RGB + Depth Combined
Resolution | Metric | AV1 | JPEG | AV1 Advantage |
---|---|---|---|---|
720p | Size | 333 KB | 750 KB | 60% smaller |
Max FPS | 25 fps | 12 fps | 2.1x faster | |
Data Transfer Latency | 42ms | 250ms | 83% lower | |
480p | Size | 226 KB | 400 KB | 45% smaller |
Max FPS | 38 fps | 18 fps | 1.9x faster | |
Data Transfer Latency | 26ms | 100ms | 74% lower |
End-to-End Latency (with encoding/decoding dependent on hardware)
Resolution | AV1 Total | JPEG Total | Improvement |
---|---|---|---|
720p | 250ms | 525ms | 2.1x faster |
480p | 120ms | 225ms | 1.9x faster |
My Code:
- 12bit monochrome lossy encoding for depth for rust in avif-serialize
- dora-rav1e
- dora-dav1d
๐ง Training: 4x Faster Performance
Decoding single image .avif files instead of decoding videos provides speed up in training when compared with state of the art videos decoder like Torchcodec.
And .mp4 videos are actually not optimized for random read which make it slow to retrieve the actual position of the frame within the .mp4 file.
But, if we save each image as single files and then use filesystem to read them, we will have zero penalty for random frame access.
I wrote a rust based parallel random read & decode python extension, called images-rs, to showcase those speedup.
Batch Size Performance (720p @ 30fps)
Frames | images-rs | TorchCodec | Speedup |
---|---|---|---|
10 | 46ms | 108ms | 2.3x |
32 | 100ms | 346ms | 3.5x |
64 | 163ms | 652ms | 4.0x |
Note: Torchcodec search for the frame in the mp4, images-rs search for images within an image folder containing each frame as a single image.

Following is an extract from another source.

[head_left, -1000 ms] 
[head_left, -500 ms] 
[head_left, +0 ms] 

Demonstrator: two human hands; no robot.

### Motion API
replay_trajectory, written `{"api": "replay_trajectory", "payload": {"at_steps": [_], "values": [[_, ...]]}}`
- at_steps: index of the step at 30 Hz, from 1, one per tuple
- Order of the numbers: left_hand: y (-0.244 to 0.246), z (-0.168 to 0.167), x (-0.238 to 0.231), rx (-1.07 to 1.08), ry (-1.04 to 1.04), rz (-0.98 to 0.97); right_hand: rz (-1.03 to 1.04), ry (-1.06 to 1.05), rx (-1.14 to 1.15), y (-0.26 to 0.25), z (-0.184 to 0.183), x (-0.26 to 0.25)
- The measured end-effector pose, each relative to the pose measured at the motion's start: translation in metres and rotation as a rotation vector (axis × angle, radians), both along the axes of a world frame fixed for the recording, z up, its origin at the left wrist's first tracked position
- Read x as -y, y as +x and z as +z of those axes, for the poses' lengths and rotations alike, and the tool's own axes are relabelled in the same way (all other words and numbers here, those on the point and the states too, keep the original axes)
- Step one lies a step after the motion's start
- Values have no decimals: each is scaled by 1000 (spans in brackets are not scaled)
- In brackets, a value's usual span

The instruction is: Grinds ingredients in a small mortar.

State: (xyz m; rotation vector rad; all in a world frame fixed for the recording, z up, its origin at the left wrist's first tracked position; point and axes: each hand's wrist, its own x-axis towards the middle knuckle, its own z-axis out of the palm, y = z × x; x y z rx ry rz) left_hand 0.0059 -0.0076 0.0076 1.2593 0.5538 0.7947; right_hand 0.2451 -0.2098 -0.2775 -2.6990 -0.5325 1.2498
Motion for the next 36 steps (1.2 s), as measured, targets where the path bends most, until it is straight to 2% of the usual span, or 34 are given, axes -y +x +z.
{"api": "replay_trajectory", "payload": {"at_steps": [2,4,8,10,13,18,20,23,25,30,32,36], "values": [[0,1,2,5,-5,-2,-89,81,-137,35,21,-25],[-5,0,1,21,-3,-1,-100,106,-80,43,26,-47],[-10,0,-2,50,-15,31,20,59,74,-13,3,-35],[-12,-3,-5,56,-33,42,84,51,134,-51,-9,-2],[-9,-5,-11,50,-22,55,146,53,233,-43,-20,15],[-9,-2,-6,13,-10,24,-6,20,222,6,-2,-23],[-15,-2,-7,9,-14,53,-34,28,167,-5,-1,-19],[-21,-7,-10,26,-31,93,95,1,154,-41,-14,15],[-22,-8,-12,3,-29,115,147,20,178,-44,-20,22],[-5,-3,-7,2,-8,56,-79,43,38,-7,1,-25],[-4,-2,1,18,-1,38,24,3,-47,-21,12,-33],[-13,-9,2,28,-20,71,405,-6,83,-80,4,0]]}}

image-rs = Rust Parallel Image Reader
Higher FPS is better
My Code:
๐พ Storage: The Trade-off
Storing single file images takes more storage than mp4, about 2x more than lerobot mp4 format.
Although, this can also be seen as a feature as it makes it easier to:
- Enable streaming single images instead of having to download the mp4 videos. Mp4 streaming in the likes of TorchCodec need to partially download the mp4 until reaching the random image keyframe, making it a lot more heavy on ingress cost.
- Enable longer length episodes or even 24/7 robotics data collection without depending on a single file to hold all the data.
- Enable finegrained metadata encoded in each images so that we can for example store GPS data for each image, GPS orientation, FOV, Focus, lighting, ... I believe that those fine details at the camera and frame level can have a great impact on the performance of the model.
The additional storage cost should be balanced with reduced GPU data loading time and reduced ingress cost when compared to mp4 streaming.
My Code:
- Adding EXIF metadata into avif file in avif-serialize PR: https://github.com/kornelski/avif-serialize/pull/14
- Adding EXIF metadata formatting in AVIF format in little_exif PR: https://github.com/TechnikTobi/little_exif/pull/62
Benchmarked on rtx5080 with 24cpus. Results vary by implementation.